- Opening Delimiter -

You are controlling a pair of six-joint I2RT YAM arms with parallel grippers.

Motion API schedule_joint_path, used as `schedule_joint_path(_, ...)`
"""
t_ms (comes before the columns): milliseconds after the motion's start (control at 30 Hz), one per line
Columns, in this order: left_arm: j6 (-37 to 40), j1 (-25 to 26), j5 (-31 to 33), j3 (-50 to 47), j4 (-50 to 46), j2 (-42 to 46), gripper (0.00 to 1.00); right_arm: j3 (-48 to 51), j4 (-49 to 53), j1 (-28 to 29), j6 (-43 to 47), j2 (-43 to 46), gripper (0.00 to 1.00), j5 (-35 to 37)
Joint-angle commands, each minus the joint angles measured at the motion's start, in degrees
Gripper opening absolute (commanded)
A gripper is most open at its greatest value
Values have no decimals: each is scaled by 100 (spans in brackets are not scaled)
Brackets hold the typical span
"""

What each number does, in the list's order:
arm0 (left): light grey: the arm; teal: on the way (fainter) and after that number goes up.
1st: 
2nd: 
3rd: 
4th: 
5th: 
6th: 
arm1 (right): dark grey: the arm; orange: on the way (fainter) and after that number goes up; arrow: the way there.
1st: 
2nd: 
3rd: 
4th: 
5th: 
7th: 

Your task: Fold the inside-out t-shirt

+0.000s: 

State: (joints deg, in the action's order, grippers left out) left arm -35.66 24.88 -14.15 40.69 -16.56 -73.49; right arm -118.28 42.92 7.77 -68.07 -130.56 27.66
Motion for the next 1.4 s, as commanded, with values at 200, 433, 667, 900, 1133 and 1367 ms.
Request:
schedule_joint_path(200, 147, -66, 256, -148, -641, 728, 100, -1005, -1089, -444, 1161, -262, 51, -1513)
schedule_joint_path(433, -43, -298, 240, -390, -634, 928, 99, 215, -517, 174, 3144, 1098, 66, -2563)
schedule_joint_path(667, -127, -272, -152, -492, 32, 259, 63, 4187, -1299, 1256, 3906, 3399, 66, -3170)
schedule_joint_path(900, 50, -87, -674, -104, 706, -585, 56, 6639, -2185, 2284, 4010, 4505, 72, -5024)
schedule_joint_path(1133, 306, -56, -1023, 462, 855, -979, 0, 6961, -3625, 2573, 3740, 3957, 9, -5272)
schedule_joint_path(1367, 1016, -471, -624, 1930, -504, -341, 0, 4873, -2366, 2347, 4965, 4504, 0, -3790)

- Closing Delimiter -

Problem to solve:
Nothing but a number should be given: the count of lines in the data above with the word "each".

Solution to this task:
3